→ SUPPLIED DATA
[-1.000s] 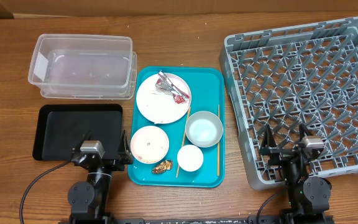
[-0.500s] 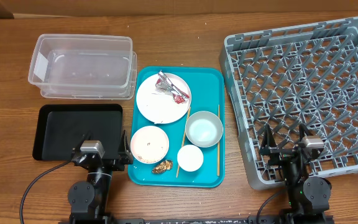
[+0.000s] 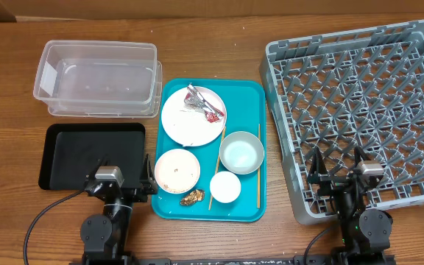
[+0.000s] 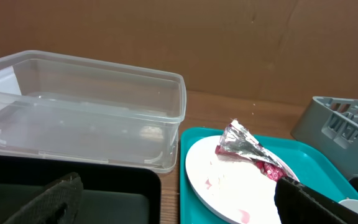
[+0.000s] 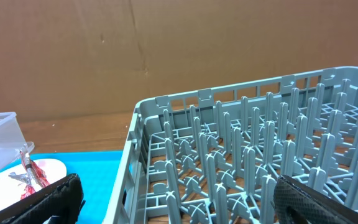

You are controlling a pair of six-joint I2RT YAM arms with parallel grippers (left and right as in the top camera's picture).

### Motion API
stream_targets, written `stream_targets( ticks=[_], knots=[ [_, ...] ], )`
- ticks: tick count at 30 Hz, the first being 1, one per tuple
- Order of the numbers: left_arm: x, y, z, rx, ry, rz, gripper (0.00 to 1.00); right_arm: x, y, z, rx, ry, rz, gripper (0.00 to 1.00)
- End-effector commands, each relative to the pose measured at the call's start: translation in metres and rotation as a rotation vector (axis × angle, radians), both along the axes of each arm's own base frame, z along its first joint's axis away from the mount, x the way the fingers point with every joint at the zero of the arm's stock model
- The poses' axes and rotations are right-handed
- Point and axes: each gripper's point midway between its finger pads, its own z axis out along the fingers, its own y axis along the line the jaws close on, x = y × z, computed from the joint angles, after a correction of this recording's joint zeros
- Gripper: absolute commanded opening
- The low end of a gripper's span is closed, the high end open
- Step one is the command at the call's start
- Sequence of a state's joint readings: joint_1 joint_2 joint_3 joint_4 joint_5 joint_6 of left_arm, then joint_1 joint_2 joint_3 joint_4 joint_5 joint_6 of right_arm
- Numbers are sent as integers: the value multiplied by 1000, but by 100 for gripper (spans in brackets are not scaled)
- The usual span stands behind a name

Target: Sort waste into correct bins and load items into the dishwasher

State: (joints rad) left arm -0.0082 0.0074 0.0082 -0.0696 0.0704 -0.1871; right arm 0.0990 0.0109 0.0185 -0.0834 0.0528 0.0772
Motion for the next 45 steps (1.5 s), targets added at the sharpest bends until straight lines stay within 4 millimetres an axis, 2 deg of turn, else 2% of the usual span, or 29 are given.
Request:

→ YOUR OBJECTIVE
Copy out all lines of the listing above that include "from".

→ SOLUTION TO THIS EXERCISE
- End-effector commands, each relative to the pose measured at the call's start: translation in metres and rotation as a rotation vector (axis × angle, radians), both along the axes of each arm's own base frame, z along its first joint's axis away from the mount, x the way the fingers point with every joint at the zero of the arm's stock model
- Point and axes: each gripper's point midway between its finger pads, its own z axis out along the fingers, its own y axis along the line the jaws close on, x = y × z, computed from the joint angles, after a correction of this recording's joint zeros

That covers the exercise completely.